▶ EXERCISE DIRECTIONS
Look through the material below. Copy each line that contains the string "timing".
'''
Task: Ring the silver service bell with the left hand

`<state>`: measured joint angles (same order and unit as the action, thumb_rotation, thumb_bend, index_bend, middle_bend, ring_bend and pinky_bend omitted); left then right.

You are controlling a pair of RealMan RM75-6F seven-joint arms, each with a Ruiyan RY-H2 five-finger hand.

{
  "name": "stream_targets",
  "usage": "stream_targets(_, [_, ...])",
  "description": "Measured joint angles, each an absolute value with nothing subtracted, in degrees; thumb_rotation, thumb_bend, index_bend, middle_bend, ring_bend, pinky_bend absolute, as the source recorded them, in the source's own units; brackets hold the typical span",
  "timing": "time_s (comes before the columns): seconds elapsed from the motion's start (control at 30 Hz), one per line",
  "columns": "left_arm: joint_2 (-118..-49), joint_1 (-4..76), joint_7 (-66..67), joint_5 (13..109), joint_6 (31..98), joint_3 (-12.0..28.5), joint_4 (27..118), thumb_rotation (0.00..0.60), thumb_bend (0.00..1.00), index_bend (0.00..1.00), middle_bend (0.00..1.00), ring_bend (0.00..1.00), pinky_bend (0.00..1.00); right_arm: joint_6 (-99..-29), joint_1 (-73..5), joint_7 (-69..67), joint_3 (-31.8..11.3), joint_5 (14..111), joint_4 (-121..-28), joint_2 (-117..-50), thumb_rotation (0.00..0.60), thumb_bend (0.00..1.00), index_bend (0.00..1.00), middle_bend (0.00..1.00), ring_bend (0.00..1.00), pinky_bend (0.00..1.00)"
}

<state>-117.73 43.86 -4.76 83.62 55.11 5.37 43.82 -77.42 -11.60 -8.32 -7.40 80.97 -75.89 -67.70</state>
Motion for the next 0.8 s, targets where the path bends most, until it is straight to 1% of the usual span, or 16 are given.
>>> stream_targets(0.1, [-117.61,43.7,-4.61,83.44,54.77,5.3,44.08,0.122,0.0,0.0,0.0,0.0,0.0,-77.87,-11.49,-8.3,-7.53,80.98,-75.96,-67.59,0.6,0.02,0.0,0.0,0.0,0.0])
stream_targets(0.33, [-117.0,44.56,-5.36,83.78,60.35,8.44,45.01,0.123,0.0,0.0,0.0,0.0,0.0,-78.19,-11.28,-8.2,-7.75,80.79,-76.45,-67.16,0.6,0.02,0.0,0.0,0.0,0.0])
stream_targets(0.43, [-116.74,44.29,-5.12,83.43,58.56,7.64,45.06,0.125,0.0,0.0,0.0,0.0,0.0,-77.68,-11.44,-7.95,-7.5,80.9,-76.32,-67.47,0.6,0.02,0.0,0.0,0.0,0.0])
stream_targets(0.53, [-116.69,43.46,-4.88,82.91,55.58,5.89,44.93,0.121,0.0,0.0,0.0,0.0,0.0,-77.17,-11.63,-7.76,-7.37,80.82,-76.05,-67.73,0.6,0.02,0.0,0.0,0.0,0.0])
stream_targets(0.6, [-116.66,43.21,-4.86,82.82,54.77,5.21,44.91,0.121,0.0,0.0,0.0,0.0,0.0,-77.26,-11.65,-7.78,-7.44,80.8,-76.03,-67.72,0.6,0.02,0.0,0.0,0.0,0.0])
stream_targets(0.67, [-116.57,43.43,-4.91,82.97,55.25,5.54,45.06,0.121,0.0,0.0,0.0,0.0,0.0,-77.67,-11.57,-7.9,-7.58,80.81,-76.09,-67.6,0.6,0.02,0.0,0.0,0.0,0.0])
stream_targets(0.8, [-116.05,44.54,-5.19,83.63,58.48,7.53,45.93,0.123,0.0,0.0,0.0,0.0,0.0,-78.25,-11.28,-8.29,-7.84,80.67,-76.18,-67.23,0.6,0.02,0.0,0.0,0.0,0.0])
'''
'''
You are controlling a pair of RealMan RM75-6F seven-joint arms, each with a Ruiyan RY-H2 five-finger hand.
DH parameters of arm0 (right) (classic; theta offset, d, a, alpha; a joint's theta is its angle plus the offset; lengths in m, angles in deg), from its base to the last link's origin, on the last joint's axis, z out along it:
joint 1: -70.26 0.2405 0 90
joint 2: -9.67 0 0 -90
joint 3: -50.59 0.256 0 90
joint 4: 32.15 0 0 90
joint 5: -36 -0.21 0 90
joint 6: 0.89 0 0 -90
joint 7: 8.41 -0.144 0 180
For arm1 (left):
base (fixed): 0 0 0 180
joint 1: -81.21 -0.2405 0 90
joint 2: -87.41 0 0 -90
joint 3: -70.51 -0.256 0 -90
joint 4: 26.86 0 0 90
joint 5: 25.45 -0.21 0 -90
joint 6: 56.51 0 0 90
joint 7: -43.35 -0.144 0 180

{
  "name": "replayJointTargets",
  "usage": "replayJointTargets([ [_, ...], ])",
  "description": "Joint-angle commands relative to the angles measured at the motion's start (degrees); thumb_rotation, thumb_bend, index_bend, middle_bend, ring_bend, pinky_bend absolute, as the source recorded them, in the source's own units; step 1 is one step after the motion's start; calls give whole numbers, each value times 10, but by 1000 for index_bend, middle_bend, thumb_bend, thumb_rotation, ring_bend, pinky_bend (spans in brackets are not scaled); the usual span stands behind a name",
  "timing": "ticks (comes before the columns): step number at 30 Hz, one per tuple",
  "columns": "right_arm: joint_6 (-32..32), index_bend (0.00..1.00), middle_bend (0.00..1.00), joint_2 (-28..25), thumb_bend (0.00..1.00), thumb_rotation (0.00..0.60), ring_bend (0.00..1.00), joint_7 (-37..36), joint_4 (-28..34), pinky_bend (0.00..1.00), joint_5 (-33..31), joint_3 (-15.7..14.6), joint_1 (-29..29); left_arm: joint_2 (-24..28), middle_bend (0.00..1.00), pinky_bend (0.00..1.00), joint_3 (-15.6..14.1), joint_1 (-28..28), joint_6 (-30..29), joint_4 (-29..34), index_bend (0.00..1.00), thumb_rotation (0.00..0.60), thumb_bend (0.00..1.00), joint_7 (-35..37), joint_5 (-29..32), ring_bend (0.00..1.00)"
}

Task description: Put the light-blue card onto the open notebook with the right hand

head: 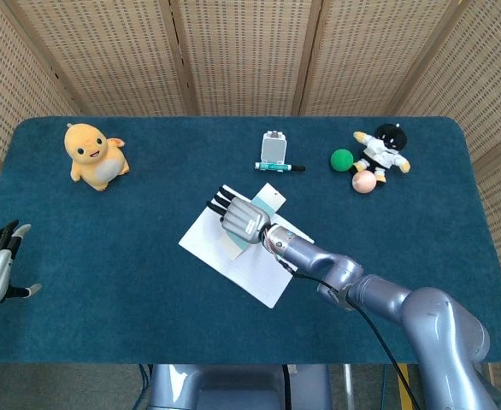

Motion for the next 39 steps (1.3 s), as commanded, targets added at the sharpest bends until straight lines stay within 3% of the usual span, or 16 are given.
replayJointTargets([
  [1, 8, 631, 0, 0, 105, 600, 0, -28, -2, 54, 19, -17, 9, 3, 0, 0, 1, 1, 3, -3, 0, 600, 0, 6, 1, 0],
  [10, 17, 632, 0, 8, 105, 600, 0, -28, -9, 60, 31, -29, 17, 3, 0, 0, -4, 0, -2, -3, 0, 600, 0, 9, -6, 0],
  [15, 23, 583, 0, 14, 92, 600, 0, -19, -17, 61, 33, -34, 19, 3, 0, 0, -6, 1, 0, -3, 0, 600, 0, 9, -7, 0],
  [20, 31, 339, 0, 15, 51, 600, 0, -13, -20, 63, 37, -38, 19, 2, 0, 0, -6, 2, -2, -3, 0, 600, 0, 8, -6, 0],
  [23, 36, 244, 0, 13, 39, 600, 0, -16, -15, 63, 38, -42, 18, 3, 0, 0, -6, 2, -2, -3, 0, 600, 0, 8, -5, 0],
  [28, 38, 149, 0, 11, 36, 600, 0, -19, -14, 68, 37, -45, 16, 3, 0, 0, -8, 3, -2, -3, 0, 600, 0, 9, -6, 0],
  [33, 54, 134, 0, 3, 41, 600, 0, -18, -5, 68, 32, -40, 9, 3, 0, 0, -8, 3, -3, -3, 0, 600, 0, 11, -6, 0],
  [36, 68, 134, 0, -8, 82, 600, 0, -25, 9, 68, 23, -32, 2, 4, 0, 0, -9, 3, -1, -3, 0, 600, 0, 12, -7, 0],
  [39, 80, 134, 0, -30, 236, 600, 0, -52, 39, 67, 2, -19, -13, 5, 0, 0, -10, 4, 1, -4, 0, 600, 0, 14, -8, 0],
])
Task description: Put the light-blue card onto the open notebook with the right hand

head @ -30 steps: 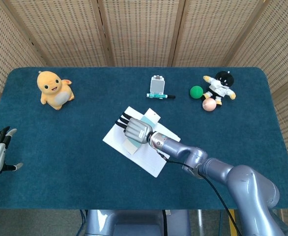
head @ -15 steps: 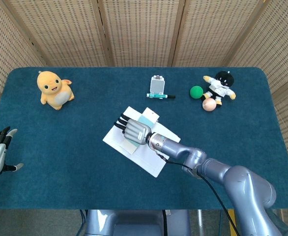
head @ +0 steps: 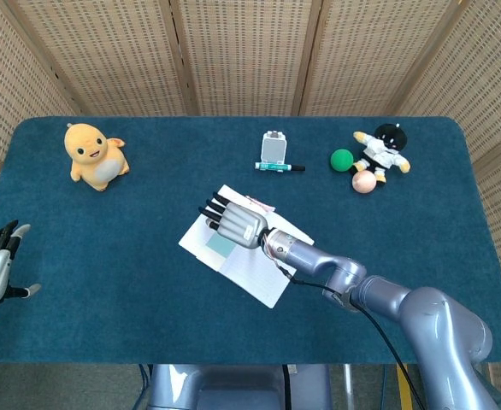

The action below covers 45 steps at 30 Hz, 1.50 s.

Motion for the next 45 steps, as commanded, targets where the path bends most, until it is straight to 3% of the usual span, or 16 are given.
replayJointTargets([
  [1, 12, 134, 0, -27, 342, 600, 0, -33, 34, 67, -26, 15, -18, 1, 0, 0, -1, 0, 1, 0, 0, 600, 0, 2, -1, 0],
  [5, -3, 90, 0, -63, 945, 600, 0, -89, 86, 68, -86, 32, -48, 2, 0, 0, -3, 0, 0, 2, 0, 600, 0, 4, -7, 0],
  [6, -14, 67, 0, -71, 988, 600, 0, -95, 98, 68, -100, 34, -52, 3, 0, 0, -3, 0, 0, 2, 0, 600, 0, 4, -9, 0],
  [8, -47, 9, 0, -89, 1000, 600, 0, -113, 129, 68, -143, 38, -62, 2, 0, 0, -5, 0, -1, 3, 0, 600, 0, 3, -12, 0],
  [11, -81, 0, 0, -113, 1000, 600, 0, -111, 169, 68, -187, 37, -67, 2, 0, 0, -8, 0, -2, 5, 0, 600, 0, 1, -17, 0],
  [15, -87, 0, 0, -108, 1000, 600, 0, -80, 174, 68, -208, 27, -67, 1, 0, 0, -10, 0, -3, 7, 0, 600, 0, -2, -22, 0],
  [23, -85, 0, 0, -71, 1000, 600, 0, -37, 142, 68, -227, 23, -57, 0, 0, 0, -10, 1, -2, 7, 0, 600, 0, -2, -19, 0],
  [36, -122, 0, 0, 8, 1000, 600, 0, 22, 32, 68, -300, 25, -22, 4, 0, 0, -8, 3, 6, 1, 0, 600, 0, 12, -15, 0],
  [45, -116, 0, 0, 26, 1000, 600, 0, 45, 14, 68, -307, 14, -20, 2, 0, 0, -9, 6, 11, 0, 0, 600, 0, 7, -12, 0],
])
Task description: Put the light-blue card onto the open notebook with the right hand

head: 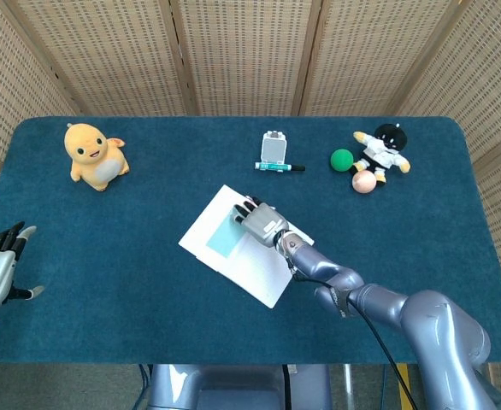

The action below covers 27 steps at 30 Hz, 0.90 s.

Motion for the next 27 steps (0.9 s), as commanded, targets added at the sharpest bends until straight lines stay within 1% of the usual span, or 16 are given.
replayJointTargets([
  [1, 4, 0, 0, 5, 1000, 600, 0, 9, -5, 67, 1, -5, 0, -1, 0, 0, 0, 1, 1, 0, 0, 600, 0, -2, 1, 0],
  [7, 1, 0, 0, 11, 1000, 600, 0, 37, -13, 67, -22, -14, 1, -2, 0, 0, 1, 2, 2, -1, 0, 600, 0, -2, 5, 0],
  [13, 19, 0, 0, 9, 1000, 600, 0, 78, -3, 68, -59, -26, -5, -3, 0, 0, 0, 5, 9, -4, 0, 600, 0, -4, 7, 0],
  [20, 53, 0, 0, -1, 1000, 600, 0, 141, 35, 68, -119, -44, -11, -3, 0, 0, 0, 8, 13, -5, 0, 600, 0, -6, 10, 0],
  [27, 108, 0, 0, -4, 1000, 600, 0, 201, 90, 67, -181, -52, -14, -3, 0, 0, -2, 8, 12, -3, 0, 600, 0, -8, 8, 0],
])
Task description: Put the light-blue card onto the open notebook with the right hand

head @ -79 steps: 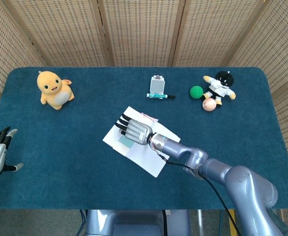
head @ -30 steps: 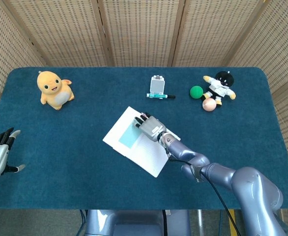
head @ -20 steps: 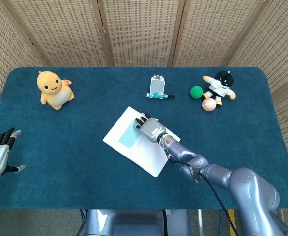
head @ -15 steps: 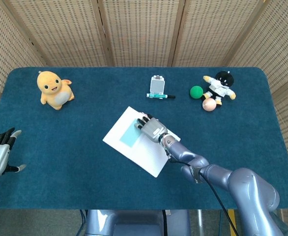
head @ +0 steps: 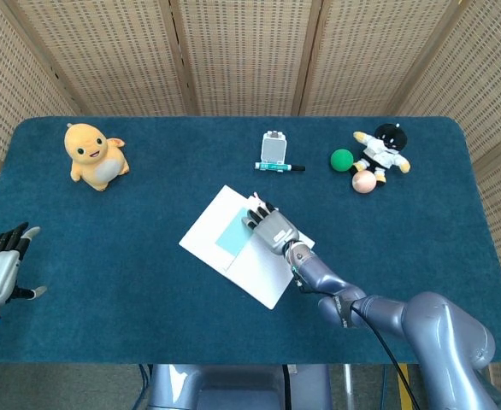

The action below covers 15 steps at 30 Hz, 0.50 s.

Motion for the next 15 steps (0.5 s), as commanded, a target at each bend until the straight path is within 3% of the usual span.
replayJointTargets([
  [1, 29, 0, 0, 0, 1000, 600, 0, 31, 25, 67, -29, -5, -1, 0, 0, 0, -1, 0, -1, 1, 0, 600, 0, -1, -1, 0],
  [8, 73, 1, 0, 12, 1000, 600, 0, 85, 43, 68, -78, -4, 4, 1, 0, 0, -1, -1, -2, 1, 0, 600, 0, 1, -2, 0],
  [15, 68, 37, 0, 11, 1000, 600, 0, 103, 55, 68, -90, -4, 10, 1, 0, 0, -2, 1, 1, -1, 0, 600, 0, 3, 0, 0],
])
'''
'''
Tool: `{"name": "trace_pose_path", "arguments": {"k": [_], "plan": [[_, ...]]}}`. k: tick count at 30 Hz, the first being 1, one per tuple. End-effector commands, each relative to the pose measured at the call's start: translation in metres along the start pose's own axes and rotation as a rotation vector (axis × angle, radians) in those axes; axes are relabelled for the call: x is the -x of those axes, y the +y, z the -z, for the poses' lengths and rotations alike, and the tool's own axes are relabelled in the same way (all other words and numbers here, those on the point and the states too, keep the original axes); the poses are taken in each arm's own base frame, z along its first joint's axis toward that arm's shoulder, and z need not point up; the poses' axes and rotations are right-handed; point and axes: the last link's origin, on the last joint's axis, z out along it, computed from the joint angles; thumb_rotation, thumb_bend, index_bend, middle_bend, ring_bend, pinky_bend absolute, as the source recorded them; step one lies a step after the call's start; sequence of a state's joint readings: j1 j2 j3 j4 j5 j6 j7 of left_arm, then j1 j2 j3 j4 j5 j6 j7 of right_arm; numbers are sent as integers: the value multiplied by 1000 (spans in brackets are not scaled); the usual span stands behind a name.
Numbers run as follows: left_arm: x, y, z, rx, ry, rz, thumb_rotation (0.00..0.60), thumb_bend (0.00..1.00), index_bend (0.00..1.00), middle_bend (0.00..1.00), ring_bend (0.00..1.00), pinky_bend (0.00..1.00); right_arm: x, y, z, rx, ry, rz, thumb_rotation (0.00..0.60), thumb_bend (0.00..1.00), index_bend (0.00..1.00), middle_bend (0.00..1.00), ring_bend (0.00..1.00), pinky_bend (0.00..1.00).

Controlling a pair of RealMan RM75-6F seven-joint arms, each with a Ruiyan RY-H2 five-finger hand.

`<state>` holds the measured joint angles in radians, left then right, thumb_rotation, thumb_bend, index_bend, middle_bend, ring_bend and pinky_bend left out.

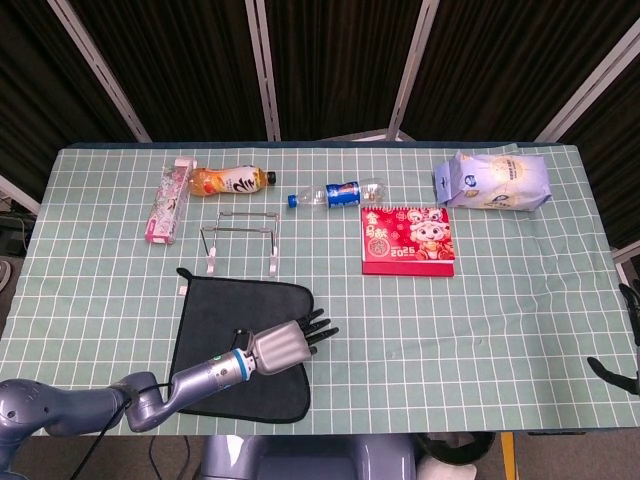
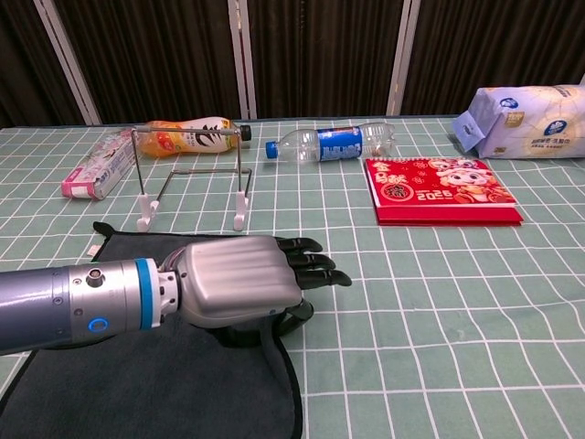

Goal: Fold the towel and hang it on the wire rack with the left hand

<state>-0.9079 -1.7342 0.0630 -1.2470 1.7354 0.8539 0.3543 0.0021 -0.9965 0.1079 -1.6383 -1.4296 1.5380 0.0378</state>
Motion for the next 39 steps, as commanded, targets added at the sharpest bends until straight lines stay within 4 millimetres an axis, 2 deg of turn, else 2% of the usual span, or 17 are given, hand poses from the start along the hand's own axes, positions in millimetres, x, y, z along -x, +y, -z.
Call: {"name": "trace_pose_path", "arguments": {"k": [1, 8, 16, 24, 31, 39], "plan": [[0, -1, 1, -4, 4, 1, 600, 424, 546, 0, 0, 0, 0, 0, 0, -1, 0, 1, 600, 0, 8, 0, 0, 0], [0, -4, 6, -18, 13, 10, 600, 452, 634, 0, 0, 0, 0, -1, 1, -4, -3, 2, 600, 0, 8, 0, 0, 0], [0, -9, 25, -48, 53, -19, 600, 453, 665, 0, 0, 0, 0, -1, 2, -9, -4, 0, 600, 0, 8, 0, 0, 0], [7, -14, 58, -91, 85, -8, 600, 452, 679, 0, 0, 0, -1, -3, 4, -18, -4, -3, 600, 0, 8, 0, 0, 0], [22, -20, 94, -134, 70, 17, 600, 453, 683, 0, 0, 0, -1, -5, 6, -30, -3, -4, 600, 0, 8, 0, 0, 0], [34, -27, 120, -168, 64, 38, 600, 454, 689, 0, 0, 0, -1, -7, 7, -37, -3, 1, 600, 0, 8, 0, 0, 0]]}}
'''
▶ ANSWER TO THE EXERCISE
  "timing": "time_s (comes before the columns): seconds elapsed from the motion's start (control at 30 Hz), one per line",
  "timing": "ticks (comes before the columns): step number at 30 Hz, one per tuple",

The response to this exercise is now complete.